INPUT DATA below:

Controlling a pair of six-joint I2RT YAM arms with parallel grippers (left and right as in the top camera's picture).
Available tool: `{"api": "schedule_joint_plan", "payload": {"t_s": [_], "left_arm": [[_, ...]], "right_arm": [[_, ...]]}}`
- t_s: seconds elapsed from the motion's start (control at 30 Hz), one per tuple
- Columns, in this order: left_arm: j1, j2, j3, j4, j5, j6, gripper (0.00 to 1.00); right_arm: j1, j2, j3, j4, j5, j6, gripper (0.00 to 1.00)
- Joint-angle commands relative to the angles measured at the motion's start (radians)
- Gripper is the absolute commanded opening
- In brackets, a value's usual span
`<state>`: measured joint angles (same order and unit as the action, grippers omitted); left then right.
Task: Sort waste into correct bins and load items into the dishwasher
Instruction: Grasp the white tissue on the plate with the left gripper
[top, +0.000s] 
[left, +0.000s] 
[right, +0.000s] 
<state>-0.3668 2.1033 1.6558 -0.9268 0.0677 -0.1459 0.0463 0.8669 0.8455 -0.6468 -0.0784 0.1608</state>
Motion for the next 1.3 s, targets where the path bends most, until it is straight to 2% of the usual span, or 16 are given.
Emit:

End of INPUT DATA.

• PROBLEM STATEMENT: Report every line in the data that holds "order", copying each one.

• RESPONSE:
- Columns, in this order: left_arm: j1, j2, j3, j4, j5, j6, gripper (0.00 to 1.00); right_arm: j1, j2, j3, j4, j5, j6, gripper (0.00 to 1.00)
`<state>`: measured joint angles (same order and unit as the action, grippers omitted); left then right.

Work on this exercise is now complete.